GOAL OF THE EXERCISE: Write again exactly the lines in the listing below, starting at the line with "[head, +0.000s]" and ending at the line with "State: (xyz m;", both included. Pictures are not copied.
═══
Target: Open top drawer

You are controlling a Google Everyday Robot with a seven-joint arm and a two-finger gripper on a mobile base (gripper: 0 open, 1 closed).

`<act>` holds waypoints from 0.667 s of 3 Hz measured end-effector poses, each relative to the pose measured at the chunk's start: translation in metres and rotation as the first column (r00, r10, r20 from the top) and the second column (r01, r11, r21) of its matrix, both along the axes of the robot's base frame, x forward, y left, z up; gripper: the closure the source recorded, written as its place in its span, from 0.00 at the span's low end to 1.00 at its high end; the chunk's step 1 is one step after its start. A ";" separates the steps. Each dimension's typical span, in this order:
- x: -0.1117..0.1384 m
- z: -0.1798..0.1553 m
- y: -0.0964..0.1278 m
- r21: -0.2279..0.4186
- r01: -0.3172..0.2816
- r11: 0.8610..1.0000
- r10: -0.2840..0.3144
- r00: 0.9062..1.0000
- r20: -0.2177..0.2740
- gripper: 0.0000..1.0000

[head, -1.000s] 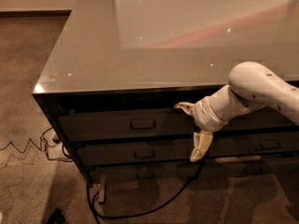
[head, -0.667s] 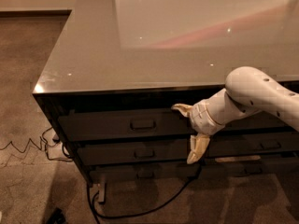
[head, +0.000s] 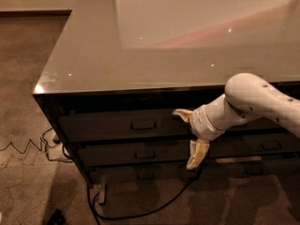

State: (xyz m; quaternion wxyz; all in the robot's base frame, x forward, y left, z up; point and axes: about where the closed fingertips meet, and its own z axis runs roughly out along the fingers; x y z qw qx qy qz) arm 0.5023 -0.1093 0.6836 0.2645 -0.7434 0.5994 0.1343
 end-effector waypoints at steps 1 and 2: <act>0.006 -0.011 0.003 0.007 0.050 0.999 -0.050 0.999 -0.010 0.00; 0.022 -0.010 0.005 -0.001 0.080 0.997 -0.080 0.997 0.021 0.00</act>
Offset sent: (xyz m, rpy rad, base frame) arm 0.0444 0.0041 -0.0063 -0.0132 -0.0658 -0.1230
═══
RESPONSE AREA:
[head, +0.000s] 

State: (xyz m; quaternion wxyz; all in the robot's base frame, x forward, y left, z up; point and axes: about where the closed fingertips meet, and its own z axis runs roughly out along the fingers; x y z qw qx qy qz) arm 0.5023 -0.1093 0.6836 0.2645 -0.7434 0.5994 0.1343

Above is the complete output.